The response of `formula` (ie the left hand side of the ‘~’ operator) specifies the model.

In two-state models – the classical survival case – the standard Kaplan-Meier method is applied. For this the response can be specified as a `Surv` or as a `Hist` object. The `Hist` function allows you to change the code for censored observations, e.g. `Hist(time,status,cens.code="4")`.

Besides a slight gain of computing efficiency, there are some extensions that are not included in the current version of the survival package:

(0) The Kaplan-Meier estimator for the censoring times `reverse=TRUE` is correctly estimated when there are ties between event and censoring times.

(1) A conditional version of the kernel smoothed Kaplan-Meier estimator for at most one continuous predictors using nearest neighborhoods (Beran 1981, Stute 1984, Akritas 1994).

(2) For cluster-correlated data the right hand side of `formula` may identify a `cluster` variable. In that case Greenwood's variance formula is replaced by the formula of Ying \& Wei (1994).

(3) Competing risk models can be specified via `Hist` response objects in `formula`.

The Aalen-Johansen estimator is applied for estimating the cumulative incidence functions for all causes. The advantage over the function `cuminc` of the cmprsk package are user-friendly model specification via `Hist` and sophisticated print, summary, predict and plot methods.

Under construction:

(U0) Interval censored event times specified via `Hist` are used to find the nonparametric maximum likelihood estimate. Currently this works only for two-state models and the results should match with those from the package ‘Icens’.
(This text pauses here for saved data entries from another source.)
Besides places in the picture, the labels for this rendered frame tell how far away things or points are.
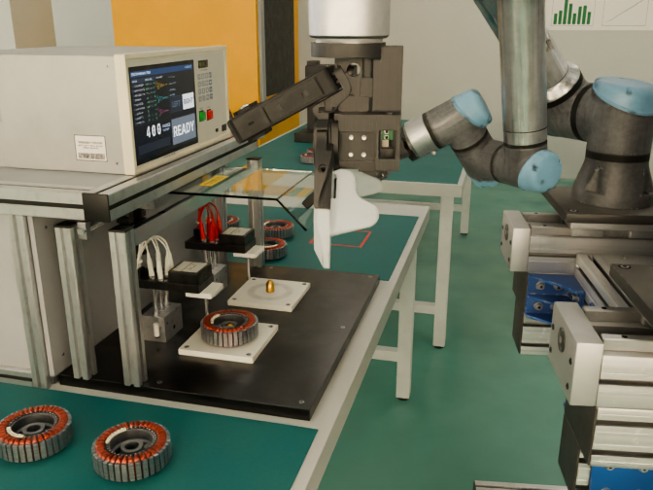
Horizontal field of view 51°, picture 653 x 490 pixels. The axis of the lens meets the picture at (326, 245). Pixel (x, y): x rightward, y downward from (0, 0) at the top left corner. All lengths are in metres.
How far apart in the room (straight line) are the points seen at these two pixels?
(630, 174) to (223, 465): 0.89
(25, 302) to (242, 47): 3.84
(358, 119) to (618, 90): 0.81
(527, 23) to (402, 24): 5.35
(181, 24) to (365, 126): 4.52
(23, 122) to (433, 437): 1.71
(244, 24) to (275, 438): 4.06
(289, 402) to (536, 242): 0.57
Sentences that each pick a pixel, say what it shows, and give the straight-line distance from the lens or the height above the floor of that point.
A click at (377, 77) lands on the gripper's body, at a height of 1.32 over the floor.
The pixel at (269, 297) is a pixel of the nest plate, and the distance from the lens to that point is 1.54.
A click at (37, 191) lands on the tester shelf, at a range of 1.18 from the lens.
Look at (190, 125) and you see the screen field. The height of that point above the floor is 1.17.
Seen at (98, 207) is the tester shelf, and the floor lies 1.09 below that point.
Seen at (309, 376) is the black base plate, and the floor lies 0.77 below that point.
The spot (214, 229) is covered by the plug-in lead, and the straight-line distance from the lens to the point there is 1.56.
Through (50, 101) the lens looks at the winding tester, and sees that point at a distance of 1.31.
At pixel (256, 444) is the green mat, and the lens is 1.10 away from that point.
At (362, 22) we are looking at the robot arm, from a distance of 0.62.
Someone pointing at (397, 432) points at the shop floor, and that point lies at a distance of 2.48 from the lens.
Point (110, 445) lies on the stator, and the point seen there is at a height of 0.78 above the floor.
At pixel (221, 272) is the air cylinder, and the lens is 1.60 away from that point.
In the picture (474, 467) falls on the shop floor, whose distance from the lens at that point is 2.36.
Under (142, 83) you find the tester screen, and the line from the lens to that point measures 1.26.
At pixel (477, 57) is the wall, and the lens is 6.46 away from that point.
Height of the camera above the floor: 1.37
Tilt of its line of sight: 18 degrees down
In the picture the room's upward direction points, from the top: straight up
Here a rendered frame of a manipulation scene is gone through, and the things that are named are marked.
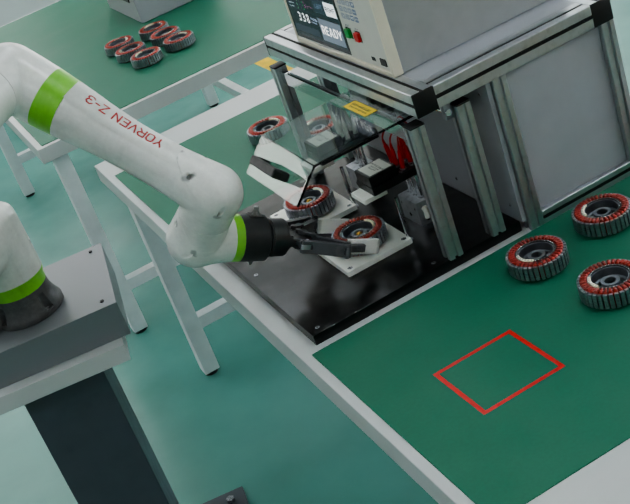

(U1) Extensions to more complex multi-states models

(U2) The nonparametric maximum likelihood estimate for interval censored observations of competing risks models.

## Value

Object of class "prodlim". See `print.prodlim`, `predict.prodlim`, predict, `summary.prodlim`, `plot.prodlim`.

## Author(s)

Thomas A. Gerds [email protected]

Thomas A. Gerds <[email protected]>

## References

Andersen, Borgan, Gill, Keiding (1993) Springer 'Statistical Models Based on Counting Processes'

Akritas (1994) The Annals of Statistics 22, 1299-1327 Nearest neighbor estimation of a bivariate distribution under random censoring.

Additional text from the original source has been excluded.